Start of PROVIDED DATA
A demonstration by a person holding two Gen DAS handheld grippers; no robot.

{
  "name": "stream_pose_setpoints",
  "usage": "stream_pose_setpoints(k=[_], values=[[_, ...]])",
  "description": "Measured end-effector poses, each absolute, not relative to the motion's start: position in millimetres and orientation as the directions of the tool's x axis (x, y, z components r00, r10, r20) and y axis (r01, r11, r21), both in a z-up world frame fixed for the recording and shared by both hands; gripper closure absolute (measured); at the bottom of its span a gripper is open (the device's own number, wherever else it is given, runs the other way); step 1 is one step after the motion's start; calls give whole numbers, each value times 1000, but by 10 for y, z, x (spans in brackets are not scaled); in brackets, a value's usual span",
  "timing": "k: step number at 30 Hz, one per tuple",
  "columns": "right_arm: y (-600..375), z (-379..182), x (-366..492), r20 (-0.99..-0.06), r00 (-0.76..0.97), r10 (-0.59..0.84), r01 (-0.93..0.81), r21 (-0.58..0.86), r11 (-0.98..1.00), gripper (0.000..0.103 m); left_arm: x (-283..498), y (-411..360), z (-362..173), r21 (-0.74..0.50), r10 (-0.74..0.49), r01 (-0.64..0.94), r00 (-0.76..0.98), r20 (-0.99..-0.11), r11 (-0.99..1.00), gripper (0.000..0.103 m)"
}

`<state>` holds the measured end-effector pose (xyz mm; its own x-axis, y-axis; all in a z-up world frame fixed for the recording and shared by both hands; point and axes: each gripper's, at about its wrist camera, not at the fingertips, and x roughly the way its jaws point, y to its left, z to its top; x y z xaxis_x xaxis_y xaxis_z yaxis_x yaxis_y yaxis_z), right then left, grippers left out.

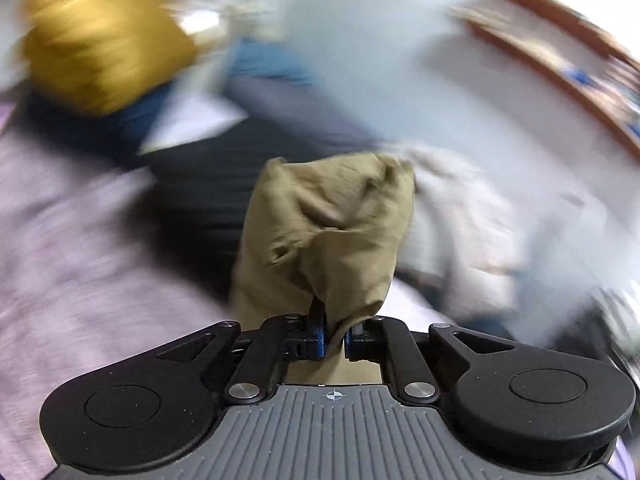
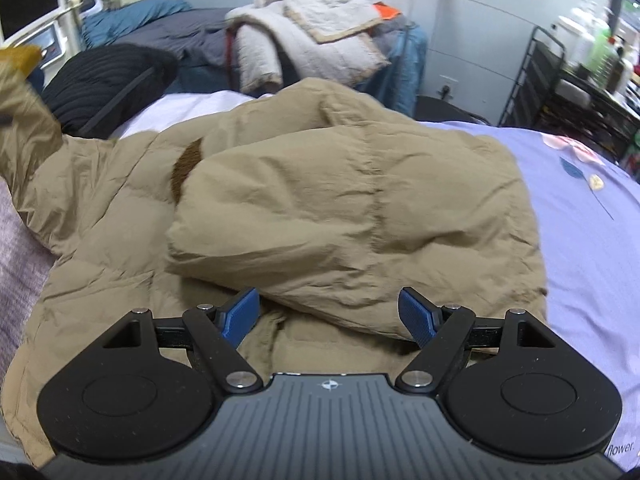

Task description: Fold large clothes

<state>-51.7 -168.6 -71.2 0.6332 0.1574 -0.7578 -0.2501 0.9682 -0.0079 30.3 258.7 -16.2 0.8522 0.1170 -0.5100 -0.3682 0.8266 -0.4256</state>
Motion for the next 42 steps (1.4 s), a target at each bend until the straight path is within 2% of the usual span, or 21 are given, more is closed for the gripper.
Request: stream_pose_setpoints(k=[3, 5, 9, 11, 14, 16, 17, 19, 21, 27, 29, 31, 32, 34, 38, 42], values=[[-1804, -714, -498, -752, 642, 148, -225, -1, 974, 24, 567, 1692, 102, -408, -87, -113, 894, -440, 906, 53], [-1889, -704, -493, -748, 649, 140, -204, 6, 979, 24, 726, 1058, 110, -382, -216, 38, 874, -435, 923, 53], [-2082, -659, -538, -731, 674, 111, -153, 9, 988, 24, 930, -8, -274, -308, -380, 242, 744, -549, 920, 52], [-2202, -657, -564, -729, 679, 92, -121, 12, 993, 24, 993, -389, -617, -236, -374, 292, 671, -640, 927, 52], [-2354, -674, -558, -733, 677, 61, -80, 9, 997, 24, 936, -689, -964, -132, -324, 328, 643, -694, 935, 52], [-2417, -661, -534, -729, 681, 62, -68, 21, 997, 24, 977, -671, -1086, -112, -306, 327, 631, -713, 938, 48], [-2438, -651, -504, -727, 683, 71, -66, 36, 997, 24, 997, -647, -1113, -109, -311, 340, 622, -718, 934, 31], [-2455, -604, -424, -713, 694, 104, -69, 77, 995, 24, 991, -529, -1094, -87, -308, 361, 616, -725, 928, 22], [-2420, -510, -329, -678, 717, 164, -109, 123, 986, 29, 933, -608, -1077, -78, -329, 404, 600, -729, 911, 0], [-1909, -80, 92, -552, 704, 447, -428, 173, 887, 44, 550, -502, -812, -106, -376, 438, 592, -713, 892, 0], [-1693, -49, 230, -546, 663, 513, -513, 167, 842, 47, 433, -319, -735, -140, -387, 419, 593, -706, 897, 0], [-1478, -101, 351, -567, 620, 543, -572, 148, 807, 57, 368, -111, -691, -134, -356, 377, 617, -702, 917, 0], [-1377, -148, 396, -585, 607, 538, -591, 120, 798, 61, 356, -1, -682, -119, -327, 349, 632, -703, 930, 0], [-1222, -271, 456, -620, 610, 493, -600, 46, 799, 61, 401, 217, -696, -105, -273, 284, 655, -704, 953, 0], [-1128, -653, 549, -693, 638, 335, -560, -119, 820, 62, 732, 541, -832, -119, -177, 133, 650, -739, 984, 0], [-1202, -971, 574, -740, 614, 273, -531, -132, 837, 62, 1024, 549, -1055, -106, -147, 103, 612, -777, 989, 0]])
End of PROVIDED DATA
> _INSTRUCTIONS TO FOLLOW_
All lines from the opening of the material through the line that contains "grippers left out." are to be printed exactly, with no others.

> _EXPECTED ANSWER_
A demonstration by a person holding two Gen DAS handheld grippers; no robot.

{
  "name": "stream_pose_setpoints",
  "usage": "stream_pose_setpoints(k=[_], values=[[_, ...]])",
  "description": "Measured end-effector poses, each absolute, not relative to the motion's start: position in millimetres and orientation as the directions of the tool's x axis (x, y, z components r00, r10, r20) and y axis (r01, r11, r21), both in a z-up world frame fixed for the recording and shared by both hands; gripper closure absolute (measured); at the bottom of its span a gripper is open (the device's own number, wherever else it is given, runs the other way); step 1 is one step after the motion's start; calls give whole numbers, each value times 1000, but by 10 for y, z, x (spans in brackets are not scaled); in brackets, a value's usual span",
  "timing": "k: step number at 30 Hz, one per tuple",
  "columns": "right_arm: y (-600..375), z (-379..182), x (-366..492), r20 (-0.99..-0.06), r00 (-0.76..0.97), r10 (-0.59..0.84), r01 (-0.93..0.81), r21 (-0.58..0.86), r11 (-0.98..1.00), gripper (0.000..0.103 m); left_arm: x (-283..498), y (-411..360), z (-362..173), r21 (-0.74..0.50), r10 (-0.74..0.49), r01 (-0.64..0.94), r00 (-0.76..0.98), r20 (-0.99..-0.11), r11 (-0.99..1.00), gripper (0.000..0.103 m)"
}

`<state>` holds the measured end-effector pose (xyz mm; its own x-axis, y-axis; all in a z-up world frame fixed for the recording and shared by both hands; point and axes: each gripper's, at about its wrist camera, not at the fingertips, and x roughly the way its jaws point, y to its left, z to its top; x y z xaxis_x xaxis_y xaxis_z yaxis_x yaxis_y yaxis_z), right then left, grippers left out.

The output has been completed.